As can be seen in Tables 9, 10, 11, 12, 13, and 14, the steam time for the foam logs containing the DMDEE catalyst were able to be reduced while the physical properties of the samples using the DMDEE catalyst were comparable to the control group. In fact, the tensile and tear properties of the bonded foam containing the DMDEE catalyst were better than the control group. In addition, the POLYMERIC 199 MDI produced slightly better physical properties, although both the POLYMERIC 199 and the RUBINATE 9041 MDI produced foam logs with physical properties that are comparable to the control foam log. As expected, there is a slight difference in physical properties from the core of the log to the outside, probably due to density differences and steam penetration. At the core, the density is slightly higher compared to the outside. As a result, core samples had slightly better physical properties compared to the outside. These differences, though, were in line with the differences seen in the control group. Also, there were slight differences in physical properties seen between the top and bottom of the log. Slightly better physical properties were seen on the bottom of the log compared to the top, probably due to higher densities on the bottom and the introduction of steam for curing from the bottom of the log. Again, these differences were in line with the differences seen in the control group. Thus, the DMDEE catalyst was able to produce comparable bonded foam logs with less steam time than the control group. The reduction in steam time for the 8 pcf foam log produces the same benefits as the reduction in steam time for the 4 pcf foam log.

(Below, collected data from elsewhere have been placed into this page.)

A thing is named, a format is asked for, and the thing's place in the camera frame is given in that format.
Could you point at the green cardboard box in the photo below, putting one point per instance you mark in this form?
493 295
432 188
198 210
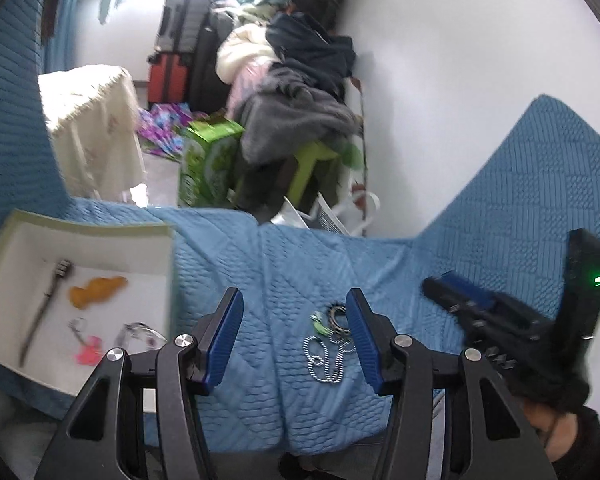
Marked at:
120 255

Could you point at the green tassel charm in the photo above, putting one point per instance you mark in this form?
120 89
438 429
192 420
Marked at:
321 324

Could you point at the person's right hand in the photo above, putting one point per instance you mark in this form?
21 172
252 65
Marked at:
550 430

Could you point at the grey suitcase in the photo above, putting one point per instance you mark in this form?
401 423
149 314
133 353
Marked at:
182 20

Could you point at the leaf print cloth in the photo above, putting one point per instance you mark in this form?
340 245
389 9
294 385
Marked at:
359 120

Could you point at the grey fleece garment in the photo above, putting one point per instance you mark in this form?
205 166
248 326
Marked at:
290 115

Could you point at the cream cloth covered table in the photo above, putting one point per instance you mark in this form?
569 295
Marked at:
90 120

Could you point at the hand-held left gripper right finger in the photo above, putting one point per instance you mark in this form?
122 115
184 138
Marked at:
365 347

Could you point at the white tote bag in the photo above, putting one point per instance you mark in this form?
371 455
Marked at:
330 215

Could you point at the dark navy jacket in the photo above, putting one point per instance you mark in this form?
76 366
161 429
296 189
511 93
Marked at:
310 47

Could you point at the orange wooden pendant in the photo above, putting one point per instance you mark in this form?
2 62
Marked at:
97 291

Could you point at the blue covered chair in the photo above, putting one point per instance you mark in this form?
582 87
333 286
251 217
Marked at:
505 190
220 255

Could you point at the green plastic stool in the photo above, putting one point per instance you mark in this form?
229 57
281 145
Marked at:
312 165

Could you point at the purple patterned cloth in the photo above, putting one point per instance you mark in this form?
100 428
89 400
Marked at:
165 127

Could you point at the red suitcase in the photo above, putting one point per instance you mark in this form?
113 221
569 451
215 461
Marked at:
167 82

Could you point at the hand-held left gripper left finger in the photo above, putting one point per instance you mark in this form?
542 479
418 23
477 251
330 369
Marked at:
225 342

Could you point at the green printed carton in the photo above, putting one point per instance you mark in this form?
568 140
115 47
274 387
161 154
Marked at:
207 165

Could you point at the white quilt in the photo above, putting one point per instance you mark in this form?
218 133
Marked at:
242 55

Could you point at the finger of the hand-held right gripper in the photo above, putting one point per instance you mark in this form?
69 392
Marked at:
470 291
480 320

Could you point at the person's right forearm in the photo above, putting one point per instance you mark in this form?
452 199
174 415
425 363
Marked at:
582 447

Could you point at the black suitcase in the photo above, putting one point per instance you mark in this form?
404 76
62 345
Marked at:
210 65

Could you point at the black hair stick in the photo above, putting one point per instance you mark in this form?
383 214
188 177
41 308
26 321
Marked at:
45 305

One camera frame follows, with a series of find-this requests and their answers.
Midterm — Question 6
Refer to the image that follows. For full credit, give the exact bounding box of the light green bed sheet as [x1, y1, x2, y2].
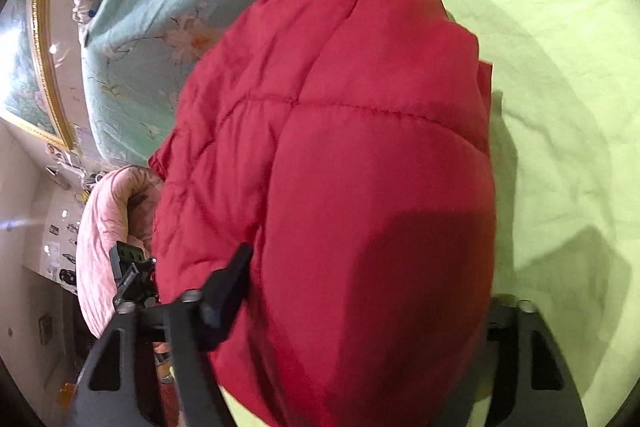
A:
[220, 0, 636, 427]

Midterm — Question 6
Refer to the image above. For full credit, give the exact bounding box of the pink quilt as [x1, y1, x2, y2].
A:
[75, 166, 168, 340]

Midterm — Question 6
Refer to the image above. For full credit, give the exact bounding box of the red puffer jacket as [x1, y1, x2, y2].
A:
[148, 0, 497, 427]

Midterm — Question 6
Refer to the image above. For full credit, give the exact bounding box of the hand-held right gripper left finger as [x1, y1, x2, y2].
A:
[65, 243, 253, 427]

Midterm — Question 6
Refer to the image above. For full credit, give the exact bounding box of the teal floral pillow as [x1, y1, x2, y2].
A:
[80, 0, 381, 168]

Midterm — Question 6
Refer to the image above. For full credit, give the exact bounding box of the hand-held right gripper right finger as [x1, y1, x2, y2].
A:
[450, 294, 588, 427]

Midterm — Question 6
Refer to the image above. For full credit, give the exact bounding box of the gold framed picture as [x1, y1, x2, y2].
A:
[2, 0, 76, 148]

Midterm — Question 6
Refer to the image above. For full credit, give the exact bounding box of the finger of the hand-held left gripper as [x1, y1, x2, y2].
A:
[109, 242, 146, 269]

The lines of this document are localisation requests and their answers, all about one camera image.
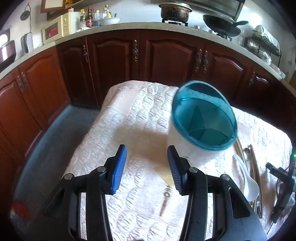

While a number of preferred embodiments of the invention have been shown and described herein, modifications thereof may be made by one skilled in the art without departing from the spirit and the teachings of the invention. The embodiments described herein are exemplary only and are not intended to be limiting. Many variations, combinations, and modifications of the invention disclosed herein are possible and are within the scope of the invention. Accordingly, the scope of protection is not limited by the description set out above, but is defined by the claims which follow, that scope including all equivalents of the subject matter of the claims.